It’s called Broadcast Flag and, dreamed up by the entertainment and software cartels, it’s the ultimate in direct consumer control technology, sometimes called DRM (Digital Rights Management).

The idea was/is: computers and video hardware would be sold with Broadcast Flag DRM hard-wired in and it looked like a done deal. But then, “In a stunning victory for hardware makers and television buffs, a federal appeals court tossed out government rules that would have outlawed many digital TV receivers and tuner cards starting July 1,” as CNET News‘ Declan McCullagh wrote in May last year.

However, that was then. Now, draft legislation making the rounds in the US Senate previews the MPAA and RIAA’s next target, posts the EFF’s (Electronic Frontier Foundation) Fred von Lohmann —– your TV and radio, .

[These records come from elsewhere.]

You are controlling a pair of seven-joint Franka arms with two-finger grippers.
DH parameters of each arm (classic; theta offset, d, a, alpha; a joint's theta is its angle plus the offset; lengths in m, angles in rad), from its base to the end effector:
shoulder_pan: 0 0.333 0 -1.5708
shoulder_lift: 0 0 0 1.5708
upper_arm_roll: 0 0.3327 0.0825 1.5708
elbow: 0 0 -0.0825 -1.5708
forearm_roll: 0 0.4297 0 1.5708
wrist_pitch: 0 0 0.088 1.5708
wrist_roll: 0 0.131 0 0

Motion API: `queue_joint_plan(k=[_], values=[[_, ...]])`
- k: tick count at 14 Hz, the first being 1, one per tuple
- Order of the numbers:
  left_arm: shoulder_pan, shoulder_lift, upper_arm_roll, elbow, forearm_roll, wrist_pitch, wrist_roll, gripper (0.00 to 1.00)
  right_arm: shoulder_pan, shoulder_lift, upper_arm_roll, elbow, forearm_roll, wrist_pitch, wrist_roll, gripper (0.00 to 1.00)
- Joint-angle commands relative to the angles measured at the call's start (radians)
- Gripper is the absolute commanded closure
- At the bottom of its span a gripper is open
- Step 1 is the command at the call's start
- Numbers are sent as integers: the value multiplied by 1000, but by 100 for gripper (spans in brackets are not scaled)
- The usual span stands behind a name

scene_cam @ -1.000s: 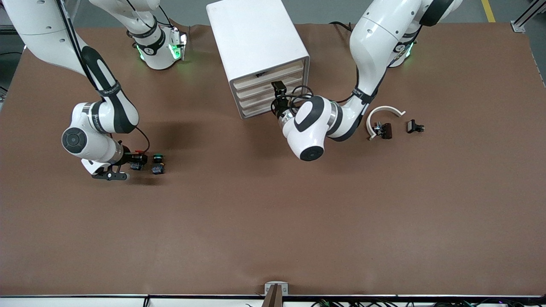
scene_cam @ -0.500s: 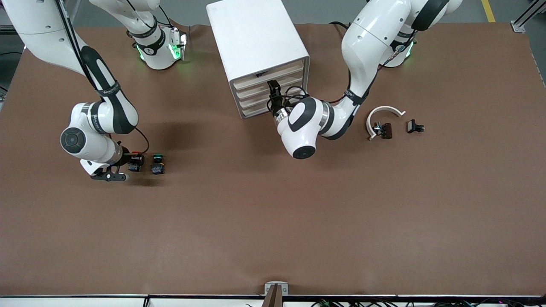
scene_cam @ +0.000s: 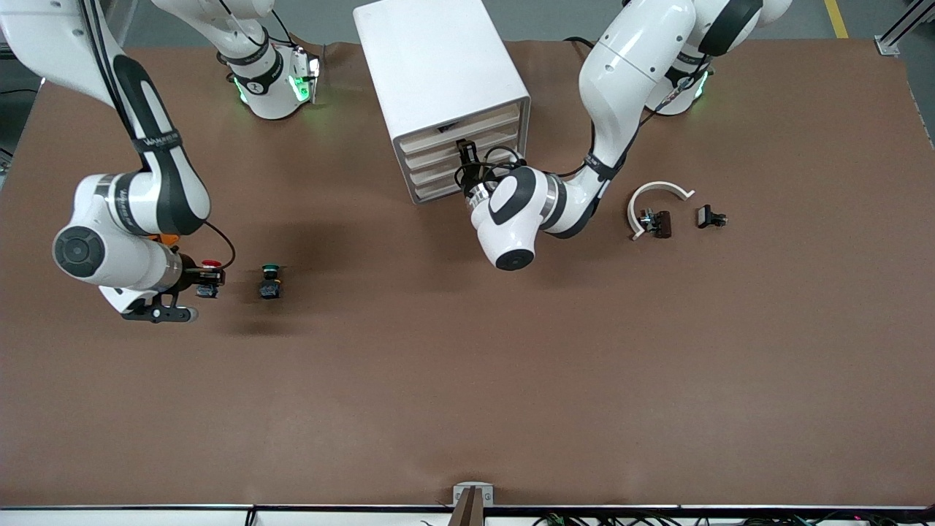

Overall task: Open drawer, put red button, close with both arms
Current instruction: 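Pull the top drawer open with the left gripper while the right gripper lifts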

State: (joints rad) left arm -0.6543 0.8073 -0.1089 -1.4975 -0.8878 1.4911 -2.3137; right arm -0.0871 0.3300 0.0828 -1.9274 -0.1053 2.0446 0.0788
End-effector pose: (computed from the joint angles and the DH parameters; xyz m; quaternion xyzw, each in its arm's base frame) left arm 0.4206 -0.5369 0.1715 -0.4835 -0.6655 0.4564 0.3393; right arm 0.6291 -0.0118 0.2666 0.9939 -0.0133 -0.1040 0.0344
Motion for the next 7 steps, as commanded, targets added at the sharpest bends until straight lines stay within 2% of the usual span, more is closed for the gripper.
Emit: queue_joint_plan(k=[1,4,7], values=[[-2,16,18,28,-3,3,-21,100,44,-26,2,97,-20,-151,41,76],[27,15,26,68,9,3,-23,100,105,-29,2,194,-20,-286,123,77],[47,16,73,117,9,5,-18,100,191,-42,3,251,-20,-382,266,78]])
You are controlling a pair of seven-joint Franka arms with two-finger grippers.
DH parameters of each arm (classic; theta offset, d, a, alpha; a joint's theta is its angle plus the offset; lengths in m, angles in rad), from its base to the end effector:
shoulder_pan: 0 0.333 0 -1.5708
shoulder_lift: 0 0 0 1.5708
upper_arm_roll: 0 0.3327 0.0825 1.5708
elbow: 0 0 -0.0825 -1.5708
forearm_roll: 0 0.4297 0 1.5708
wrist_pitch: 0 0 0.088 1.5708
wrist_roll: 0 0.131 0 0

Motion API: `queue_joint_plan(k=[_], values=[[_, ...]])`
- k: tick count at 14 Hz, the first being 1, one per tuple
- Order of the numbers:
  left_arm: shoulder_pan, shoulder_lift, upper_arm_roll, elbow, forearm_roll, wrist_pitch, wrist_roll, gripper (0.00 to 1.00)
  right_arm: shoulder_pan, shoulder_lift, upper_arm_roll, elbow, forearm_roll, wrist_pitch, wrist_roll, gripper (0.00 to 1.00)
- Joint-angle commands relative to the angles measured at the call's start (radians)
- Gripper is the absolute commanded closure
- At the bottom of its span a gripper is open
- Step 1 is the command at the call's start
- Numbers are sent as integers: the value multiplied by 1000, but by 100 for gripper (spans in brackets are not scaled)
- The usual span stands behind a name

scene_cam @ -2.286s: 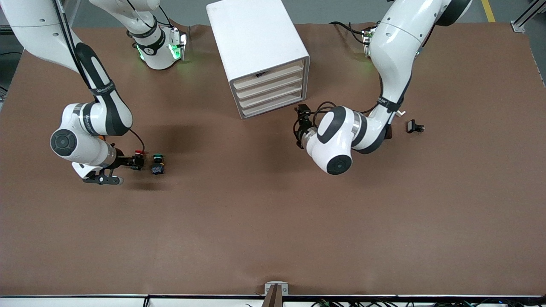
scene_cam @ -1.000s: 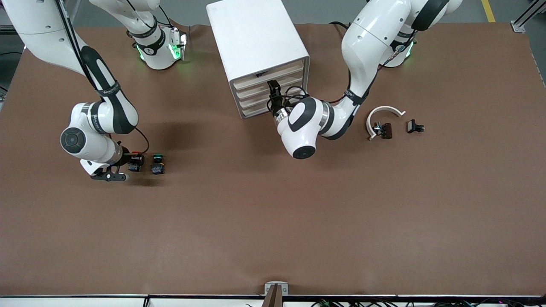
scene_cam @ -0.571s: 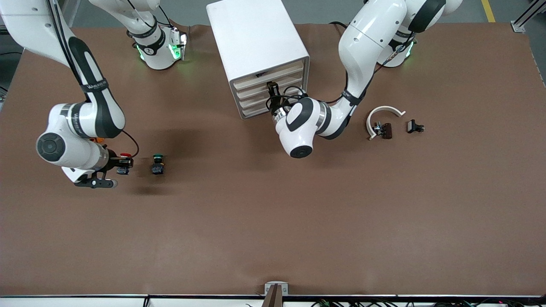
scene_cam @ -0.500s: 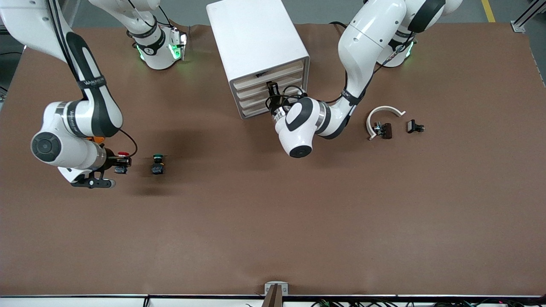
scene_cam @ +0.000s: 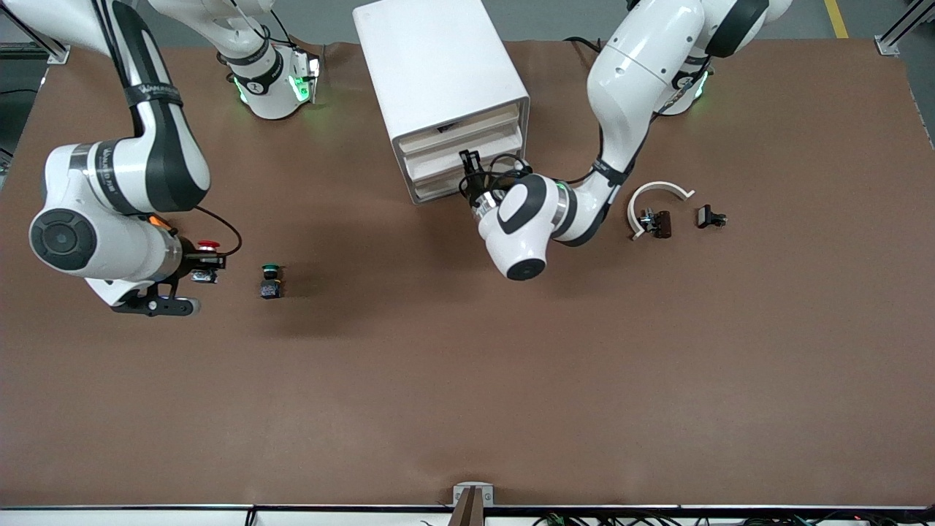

And this time, it also covers iPods and PSPs, says Cory Doctorow. >>>>>>>>>>>>>>>>>>>>>>>>

New Senate Broadcast Flag Bill Would Freeze Fair Use
By Fred von LohmannDeep Links

Draft legislation making the rounds in the U.S. Senate gives us a preview of the MPAA and RIAA’s next target: your television and radio. (Please write your Senator about this!)

You say you want the power to time-shift and space-shift TV and radio? You say you want tomorrow’s innovators to invent new TV and radio gizmos you haven’t thought of yet, the same way the pioneers behind the VCR, TiVo, and the iPod did?

Well, that’s not what the entertainment industry has in mind. According to them, here’s all tomorrow’s innovators should be allowed to offer you:

“customary historic use of broadcast content by consumers to the extent such use is consistent with applicable law.”

Had that been the law in 1970, there would never have been a VCR. Had it been the law in 1990, no TiVo. In 2000, no iPod.

Fair use has always been a forward-looking doctrine. It was meant to leave room for new uses, not merely “customary historic uses.” Sony was entitled to build the VCR first, and resolve the fair use questions in court later. This arrangement has worked well for all involved — consumers, media moguls, and high technology companies.

Now the RIAA and MPAA want to betray that legacy by passing laws that will regulate new technologies in advance and freeze fair use forever. If it wasn’t a “customary historic use,” federal regulators will be empowered to ban the feature, prohibiting innovators from offering it. If the feature is banned, courts will never have an opportunity to pass on whether the activity is a fair use.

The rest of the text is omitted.